*Task directions*
All of the data must be written out verbatim, with pictures excluded.

*Data block*
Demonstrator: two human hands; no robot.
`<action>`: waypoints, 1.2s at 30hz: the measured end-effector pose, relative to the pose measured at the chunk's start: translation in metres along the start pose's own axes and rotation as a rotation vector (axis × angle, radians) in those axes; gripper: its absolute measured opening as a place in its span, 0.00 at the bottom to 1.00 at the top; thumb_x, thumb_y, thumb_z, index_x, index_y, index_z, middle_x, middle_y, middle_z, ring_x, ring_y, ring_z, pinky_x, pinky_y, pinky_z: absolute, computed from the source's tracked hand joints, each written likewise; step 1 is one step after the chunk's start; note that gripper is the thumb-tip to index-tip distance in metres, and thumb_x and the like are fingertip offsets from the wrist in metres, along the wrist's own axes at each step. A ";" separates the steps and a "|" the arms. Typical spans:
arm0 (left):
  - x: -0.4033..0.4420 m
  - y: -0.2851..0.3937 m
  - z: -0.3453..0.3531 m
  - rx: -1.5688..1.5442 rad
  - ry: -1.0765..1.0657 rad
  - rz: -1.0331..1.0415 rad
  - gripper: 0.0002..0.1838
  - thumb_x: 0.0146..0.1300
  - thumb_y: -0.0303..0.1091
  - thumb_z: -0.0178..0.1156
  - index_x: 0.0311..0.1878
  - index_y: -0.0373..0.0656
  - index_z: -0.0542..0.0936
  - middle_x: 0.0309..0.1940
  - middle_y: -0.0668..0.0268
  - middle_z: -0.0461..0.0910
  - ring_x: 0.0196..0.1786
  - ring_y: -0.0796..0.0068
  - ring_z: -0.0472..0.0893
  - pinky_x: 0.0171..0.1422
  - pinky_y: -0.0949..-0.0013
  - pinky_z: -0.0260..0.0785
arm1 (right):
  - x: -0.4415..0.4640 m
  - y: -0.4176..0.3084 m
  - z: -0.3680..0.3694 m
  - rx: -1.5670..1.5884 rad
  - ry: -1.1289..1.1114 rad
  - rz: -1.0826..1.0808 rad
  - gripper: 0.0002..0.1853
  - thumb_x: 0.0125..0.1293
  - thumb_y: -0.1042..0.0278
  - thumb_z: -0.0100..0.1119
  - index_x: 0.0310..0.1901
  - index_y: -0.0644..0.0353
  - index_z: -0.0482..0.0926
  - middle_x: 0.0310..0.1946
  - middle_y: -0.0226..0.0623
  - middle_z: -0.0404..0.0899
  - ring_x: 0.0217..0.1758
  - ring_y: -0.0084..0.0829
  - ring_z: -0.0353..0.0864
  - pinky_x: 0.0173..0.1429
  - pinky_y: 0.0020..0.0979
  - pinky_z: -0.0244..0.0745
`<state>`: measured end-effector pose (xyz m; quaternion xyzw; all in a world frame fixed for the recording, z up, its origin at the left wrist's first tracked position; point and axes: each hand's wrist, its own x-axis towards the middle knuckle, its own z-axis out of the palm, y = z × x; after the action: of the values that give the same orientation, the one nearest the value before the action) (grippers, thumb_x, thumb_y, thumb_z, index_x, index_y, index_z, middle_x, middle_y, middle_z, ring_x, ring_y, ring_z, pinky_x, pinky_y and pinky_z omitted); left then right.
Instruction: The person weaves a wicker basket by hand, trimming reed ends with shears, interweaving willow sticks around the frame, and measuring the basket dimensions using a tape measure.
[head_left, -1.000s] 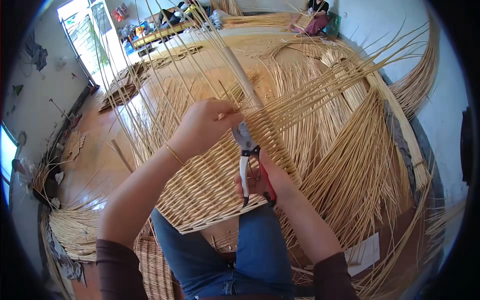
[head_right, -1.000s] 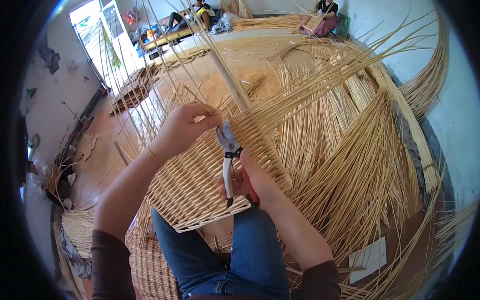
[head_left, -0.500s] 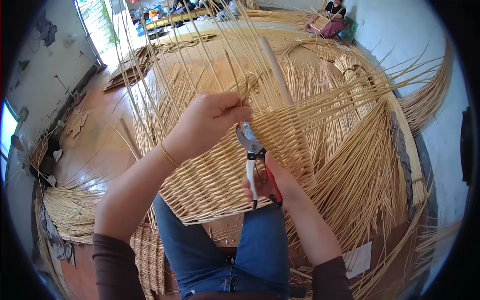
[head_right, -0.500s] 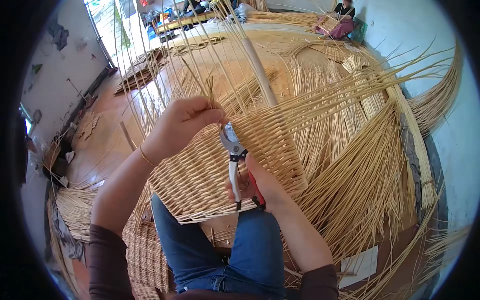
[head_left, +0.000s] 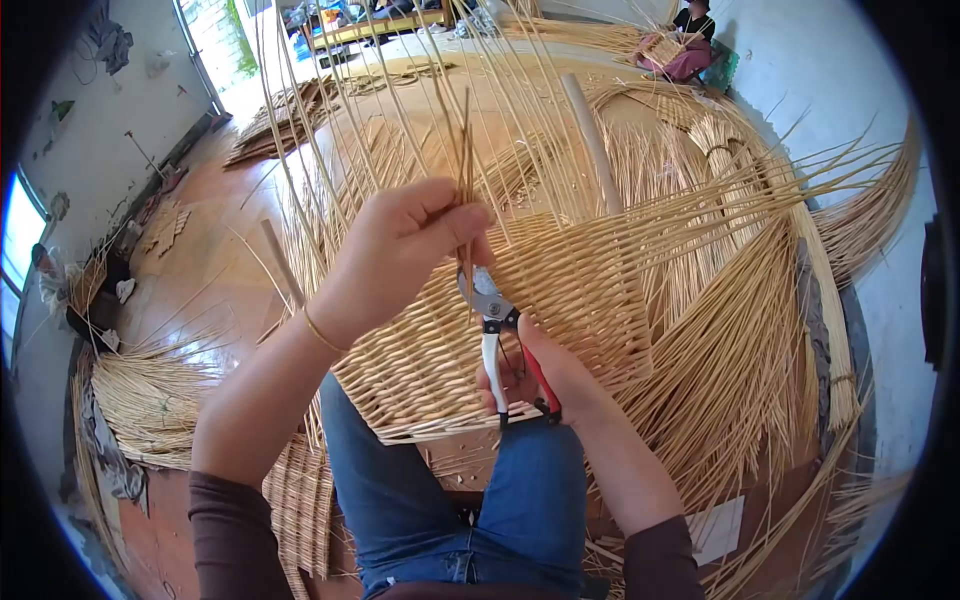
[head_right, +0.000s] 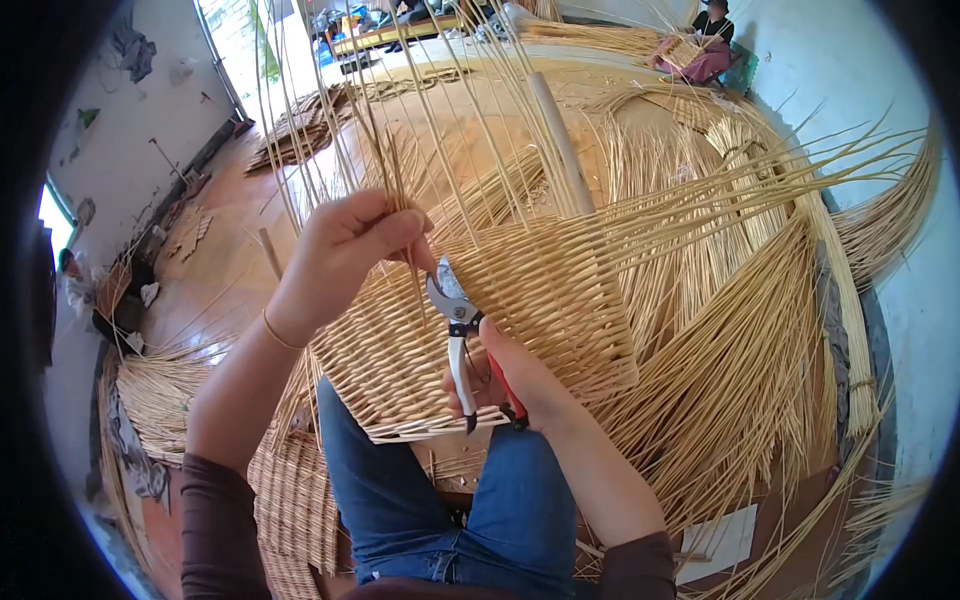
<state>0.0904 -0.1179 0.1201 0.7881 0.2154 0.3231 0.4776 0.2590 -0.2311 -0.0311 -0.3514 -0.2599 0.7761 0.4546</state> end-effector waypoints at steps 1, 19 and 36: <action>-0.001 0.000 0.001 0.029 -0.024 0.003 0.09 0.70 0.29 0.54 0.42 0.31 0.79 0.29 0.62 0.82 0.35 0.76 0.82 0.42 0.74 0.74 | -0.002 -0.002 0.006 0.003 0.072 0.009 0.32 0.72 0.35 0.31 0.59 0.57 0.66 0.32 0.43 0.80 0.30 0.36 0.81 0.37 0.35 0.79; -0.027 -0.006 -0.014 -0.776 0.086 -0.277 0.15 0.75 0.39 0.46 0.39 0.36 0.73 0.16 0.79 0.57 0.17 0.87 0.53 0.21 0.79 0.47 | 0.019 0.022 0.019 0.000 -0.008 0.024 0.32 0.75 0.38 0.24 0.68 0.53 0.60 0.39 0.49 0.81 0.39 0.41 0.84 0.48 0.43 0.79; -0.035 -0.006 -0.017 -0.853 0.079 -0.293 0.15 0.77 0.37 0.41 0.43 0.37 0.73 0.15 0.79 0.54 0.16 0.88 0.53 0.20 0.79 0.47 | 0.022 0.018 0.023 -0.076 -0.007 -0.002 0.32 0.73 0.35 0.29 0.67 0.49 0.62 0.27 0.35 0.76 0.25 0.26 0.77 0.31 0.28 0.75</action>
<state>0.0531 -0.1274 0.1100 0.4692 0.1903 0.3418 0.7917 0.2241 -0.2214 -0.0367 -0.3654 -0.2912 0.7663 0.4409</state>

*Answer to the exercise*
Demonstrator: two human hands; no robot.
`<action>`: waypoints, 1.2s at 30hz: the measured end-effector pose, relative to the pose measured at the chunk's start: translation in metres along the start pose's own axes and rotation as a rotation vector (axis × angle, radians) in those axes; gripper: its absolute measured opening as a place in its span, 0.00 at the bottom to 1.00 at the top; thumb_x, thumb_y, thumb_z, index_x, index_y, index_z, middle_x, middle_y, middle_z, ring_x, ring_y, ring_z, pinky_x, pinky_y, pinky_z: absolute, computed from the source's tracked hand joints, each written likewise; step 1 is one step after the chunk's start; note that gripper is the thumb-tip to index-tip distance in metres, and thumb_x and the like are fingertip offsets from the wrist in metres, along the wrist's own axes at each step. A ";" separates the steps and a "|" the arms. Typical spans:
arm0 (left):
  - x: -0.4033..0.4420 m
  - y: -0.2851..0.3937 m
  - z: -0.3453..0.3531 m
  - rx: -1.5688..1.5442 rad
  - ry: -1.0765..1.0657 rad
  - rz: -1.0331..1.0415 rad
  - gripper: 0.0002..0.1838
  - thumb_x: 0.0146..0.1300
  - thumb_y: -0.0303..0.1091
  - thumb_z: -0.0178..0.1156
  - index_x: 0.0311..0.1878
  - index_y: -0.0373..0.0656
  - index_z: -0.0542..0.0936
  - middle_x: 0.0309..0.1940
  - middle_y: -0.0668..0.0268
  - middle_z: -0.0461..0.0910
  - ring_x: 0.0196..0.1786
  - ring_y: -0.0796..0.0068
  - ring_z: -0.0472..0.0893
  - pinky_x: 0.0171..0.1422
  - pinky_y: -0.0949..-0.0013
  - pinky_z: -0.0260..0.0785
arm1 (right):
  - x: -0.4415..0.4640 m
  - y: -0.4176..0.3084 m
  - z: -0.3680..0.3694 m
  - rx: -1.5670..1.5884 rad
  - ry: -1.1289..1.1114 rad
  - rz: -1.0826..1.0808 rad
  - gripper: 0.0002..0.1853
  - thumb_x: 0.0125..0.1293
  - thumb_y: -0.1042..0.0278
  - thumb_z: -0.0100..0.1119
  - index_x: 0.0310..0.1901
  - index_y: -0.0644..0.0353
  - index_z: -0.0482..0.0926
  - middle_x: 0.0310..0.1946
  - middle_y: -0.0226..0.0623
  - middle_z: -0.0404..0.0899
  - ring_x: 0.0217..0.1758
  - ring_y: -0.0084..0.0829
  - ring_z: -0.0353..0.0864
  - pinky_x: 0.0173..0.1429
  - pinky_y: 0.0020..0.0979
  - pinky_z: -0.0244..0.0745
`<state>`: measured end-effector pose (xyz m; quaternion xyzw; all in a world frame fixed for the recording, z up, its origin at the left wrist's first tracked position; point and axes: each hand's wrist, its own x-axis towards the middle knuckle, its own z-axis out of the palm, y = z × x; after the action: of the values that give the same orientation, the one nearest the value before the action) (grippers, thumb_x, thumb_y, thumb_z, index_x, index_y, index_z, middle_x, middle_y, middle_z, ring_x, ring_y, ring_z, pinky_x, pinky_y and pinky_z omitted); left then right.
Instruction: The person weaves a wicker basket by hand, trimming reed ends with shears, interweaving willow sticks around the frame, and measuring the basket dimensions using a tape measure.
[head_left, -1.000s] 
[head_right, -1.000s] 
[head_left, -0.500s] 
[head_right, -0.500s] 
[head_left, +0.000s] 
[head_right, +0.000s] 
<state>0.0904 -0.1179 0.1201 0.7881 0.2154 0.3231 0.4776 0.2590 -0.2311 -0.0311 -0.3514 -0.2599 0.7761 0.4546</state> end-effector waypoints at steps 1, 19 and 36: <action>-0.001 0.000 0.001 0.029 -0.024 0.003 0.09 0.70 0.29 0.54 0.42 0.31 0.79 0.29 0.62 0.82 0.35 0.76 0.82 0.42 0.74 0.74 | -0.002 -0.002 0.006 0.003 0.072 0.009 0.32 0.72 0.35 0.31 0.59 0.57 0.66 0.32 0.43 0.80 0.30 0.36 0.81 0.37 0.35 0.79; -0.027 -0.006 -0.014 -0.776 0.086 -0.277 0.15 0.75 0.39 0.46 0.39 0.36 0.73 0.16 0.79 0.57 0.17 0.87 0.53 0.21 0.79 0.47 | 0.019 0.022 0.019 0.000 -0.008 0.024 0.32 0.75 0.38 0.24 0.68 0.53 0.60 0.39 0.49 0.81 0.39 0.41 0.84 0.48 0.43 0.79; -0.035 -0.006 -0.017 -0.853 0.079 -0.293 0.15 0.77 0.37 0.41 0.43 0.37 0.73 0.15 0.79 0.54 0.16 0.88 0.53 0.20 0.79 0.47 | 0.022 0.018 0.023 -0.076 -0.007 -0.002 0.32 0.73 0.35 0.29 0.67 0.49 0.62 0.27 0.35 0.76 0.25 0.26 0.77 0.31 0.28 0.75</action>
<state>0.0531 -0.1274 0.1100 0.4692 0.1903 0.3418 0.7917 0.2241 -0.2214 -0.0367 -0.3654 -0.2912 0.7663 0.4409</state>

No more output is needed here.